Por qué el chico debería tomrse las bromas a bien. ¿Por qué las bromas? ¿Por qué la constante exaltación de nuestra propia simulada superioridad, inmerecida, inexistente? Porque nos sentimos bien humillando, destruyendo. Nos divierte. Los hombres cazan por diversión, matan por deporte. En las escuelas cazamos de nuestra propia especie. Matamos a los que se ven más débiles, sumergimos su cara en el barro, y reímos.
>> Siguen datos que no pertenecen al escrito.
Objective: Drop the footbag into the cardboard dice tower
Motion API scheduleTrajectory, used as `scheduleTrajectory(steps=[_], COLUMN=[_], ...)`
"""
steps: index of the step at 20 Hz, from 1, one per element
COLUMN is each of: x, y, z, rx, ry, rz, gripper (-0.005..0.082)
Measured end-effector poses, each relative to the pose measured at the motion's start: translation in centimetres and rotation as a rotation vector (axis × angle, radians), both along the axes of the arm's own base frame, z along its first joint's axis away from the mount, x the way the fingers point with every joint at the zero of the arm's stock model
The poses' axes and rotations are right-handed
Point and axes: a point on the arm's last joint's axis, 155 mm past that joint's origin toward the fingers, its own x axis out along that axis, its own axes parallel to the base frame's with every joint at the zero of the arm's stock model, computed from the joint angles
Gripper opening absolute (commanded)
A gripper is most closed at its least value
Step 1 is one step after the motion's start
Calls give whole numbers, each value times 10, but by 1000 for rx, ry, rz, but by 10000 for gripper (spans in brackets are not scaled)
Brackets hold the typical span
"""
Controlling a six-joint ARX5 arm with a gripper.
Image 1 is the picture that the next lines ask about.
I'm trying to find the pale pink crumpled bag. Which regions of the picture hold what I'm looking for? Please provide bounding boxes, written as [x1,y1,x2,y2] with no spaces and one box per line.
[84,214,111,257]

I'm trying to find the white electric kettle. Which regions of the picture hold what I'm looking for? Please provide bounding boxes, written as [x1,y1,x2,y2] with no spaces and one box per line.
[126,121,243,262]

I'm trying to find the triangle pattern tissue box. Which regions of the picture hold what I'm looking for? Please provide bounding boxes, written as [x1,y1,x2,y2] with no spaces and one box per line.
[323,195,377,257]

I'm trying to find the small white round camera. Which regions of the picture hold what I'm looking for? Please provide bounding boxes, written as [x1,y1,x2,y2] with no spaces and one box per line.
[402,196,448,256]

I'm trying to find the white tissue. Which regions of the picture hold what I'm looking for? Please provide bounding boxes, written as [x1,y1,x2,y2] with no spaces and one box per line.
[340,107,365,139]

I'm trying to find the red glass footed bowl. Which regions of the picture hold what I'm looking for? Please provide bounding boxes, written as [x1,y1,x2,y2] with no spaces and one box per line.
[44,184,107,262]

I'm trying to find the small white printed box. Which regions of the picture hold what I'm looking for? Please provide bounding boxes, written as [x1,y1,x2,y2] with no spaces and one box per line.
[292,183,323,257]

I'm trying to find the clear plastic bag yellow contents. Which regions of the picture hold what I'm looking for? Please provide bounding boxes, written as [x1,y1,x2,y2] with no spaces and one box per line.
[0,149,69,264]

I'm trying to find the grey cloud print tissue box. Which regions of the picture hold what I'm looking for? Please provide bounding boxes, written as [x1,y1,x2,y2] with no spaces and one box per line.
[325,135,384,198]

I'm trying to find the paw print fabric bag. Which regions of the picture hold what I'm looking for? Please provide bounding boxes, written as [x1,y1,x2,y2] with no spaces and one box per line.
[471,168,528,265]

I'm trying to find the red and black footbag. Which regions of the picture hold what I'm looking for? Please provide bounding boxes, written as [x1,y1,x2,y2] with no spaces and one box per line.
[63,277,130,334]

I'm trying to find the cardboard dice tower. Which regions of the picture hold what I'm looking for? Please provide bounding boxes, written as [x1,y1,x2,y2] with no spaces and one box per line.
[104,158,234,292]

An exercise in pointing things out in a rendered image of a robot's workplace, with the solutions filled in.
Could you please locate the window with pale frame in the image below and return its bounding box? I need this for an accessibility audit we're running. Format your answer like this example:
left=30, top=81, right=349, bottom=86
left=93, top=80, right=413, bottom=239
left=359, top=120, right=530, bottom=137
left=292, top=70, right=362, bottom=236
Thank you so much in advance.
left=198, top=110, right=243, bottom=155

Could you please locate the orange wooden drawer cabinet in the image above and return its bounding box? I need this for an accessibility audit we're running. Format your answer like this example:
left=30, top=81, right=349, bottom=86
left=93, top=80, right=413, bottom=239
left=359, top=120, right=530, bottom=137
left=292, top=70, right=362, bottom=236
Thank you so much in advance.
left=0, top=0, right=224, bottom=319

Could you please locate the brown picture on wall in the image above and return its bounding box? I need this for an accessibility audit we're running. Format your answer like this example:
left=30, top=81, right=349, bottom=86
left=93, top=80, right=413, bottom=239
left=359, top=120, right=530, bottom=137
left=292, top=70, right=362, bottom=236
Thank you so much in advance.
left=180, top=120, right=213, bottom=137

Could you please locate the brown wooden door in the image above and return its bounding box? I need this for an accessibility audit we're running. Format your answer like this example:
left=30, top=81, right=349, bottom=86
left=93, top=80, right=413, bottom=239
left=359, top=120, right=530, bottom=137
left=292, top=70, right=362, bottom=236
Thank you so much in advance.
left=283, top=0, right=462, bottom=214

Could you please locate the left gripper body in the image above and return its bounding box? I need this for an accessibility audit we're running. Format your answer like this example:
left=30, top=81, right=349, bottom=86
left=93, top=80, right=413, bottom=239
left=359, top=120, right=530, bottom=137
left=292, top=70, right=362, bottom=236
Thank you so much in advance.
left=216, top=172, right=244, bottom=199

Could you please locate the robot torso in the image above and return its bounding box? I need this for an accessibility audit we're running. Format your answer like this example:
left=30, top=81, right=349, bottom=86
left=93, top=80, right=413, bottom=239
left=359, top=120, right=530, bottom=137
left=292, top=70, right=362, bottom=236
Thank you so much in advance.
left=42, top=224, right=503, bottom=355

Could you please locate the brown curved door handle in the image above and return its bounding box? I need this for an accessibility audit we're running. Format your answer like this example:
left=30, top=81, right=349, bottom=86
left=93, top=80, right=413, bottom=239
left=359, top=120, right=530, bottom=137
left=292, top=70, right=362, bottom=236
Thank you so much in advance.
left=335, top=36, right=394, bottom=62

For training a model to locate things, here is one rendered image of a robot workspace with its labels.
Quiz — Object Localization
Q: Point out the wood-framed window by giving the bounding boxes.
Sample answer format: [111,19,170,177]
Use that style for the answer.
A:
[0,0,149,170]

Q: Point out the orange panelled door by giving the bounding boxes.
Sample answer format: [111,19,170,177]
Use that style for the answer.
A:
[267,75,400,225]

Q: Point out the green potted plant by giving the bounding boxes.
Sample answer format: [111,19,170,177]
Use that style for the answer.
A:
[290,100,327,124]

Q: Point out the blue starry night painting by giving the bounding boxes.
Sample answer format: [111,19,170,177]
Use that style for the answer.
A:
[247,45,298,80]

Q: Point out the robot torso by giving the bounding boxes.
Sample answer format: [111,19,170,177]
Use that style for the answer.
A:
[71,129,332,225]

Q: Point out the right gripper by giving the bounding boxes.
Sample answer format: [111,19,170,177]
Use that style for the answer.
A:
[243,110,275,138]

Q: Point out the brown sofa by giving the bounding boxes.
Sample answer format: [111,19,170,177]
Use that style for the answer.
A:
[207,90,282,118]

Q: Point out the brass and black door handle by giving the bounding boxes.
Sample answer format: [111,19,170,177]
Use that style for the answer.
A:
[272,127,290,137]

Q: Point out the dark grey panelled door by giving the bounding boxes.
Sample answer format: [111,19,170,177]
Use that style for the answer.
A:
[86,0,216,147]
¿Por qué ver esa infinita cobertura en las brillantes pantallas del televisor? Porque como una cueva de fantasía vemos con horror, y suponemos tan lejano el mismo destino que lo tratamos de ilusorio. Una realidad distante, inexistente, inalcanzable; cuando en realidad nos persigue. ¿Por qué no salir y educar a los niños? ¿Por qué entretenerse con esa programación de muerte y desespero? Evitamos hablar del terror de las calles, los asesinos, las drogas, el sexo, porque así pensamos que nunca afectarán a los niños. Nos callamos para protegerlos, pero no los educamos para que se defiendan de ellas, sean responsables. Los empujamos a la vida con una venda en los ojos y con una hambrienta y mal encaminada curiosidad.

¿Y los culpables? Deberíamos mirarnos en un spejo. Pensamos que metiendo a alguien en la cárcel el problema estará solucionado, y nos cuesta entender que todos somos el problema. Exigímos la silla eléctrica o la inyección letal a una representación ilusoria del mal. Y lo llamamos demonio, y creemos que una vez muerto el perro, acabada la rabia. Culpamos a todo, y a todos: los videojuegos violentos, el teléfono celular, el internet, la música rock, las drogas... pero como lo dijo Eminem "¿Por qué culpan a Marilyn (Manson) y a la heroína´? ¿Dónde están los padres?" ¿Dónde están?

Un chico "normal", como tu y yo, decide, un día, entrar a la escuela y abrir fuego, venganza; y luego morir, alivio. Decimos luego que estaba enfermo, loco, drogado. Michael Moore entrevistó a Manson para su documental Bowling for Columbine, le preguntó qué le diría a los chicos que entraron a la preparatoria Columbine disparando contra sus compañeros; Manson respondió:" No les diría una sola palabra, los escucharía, eso es algo que nadie hizo."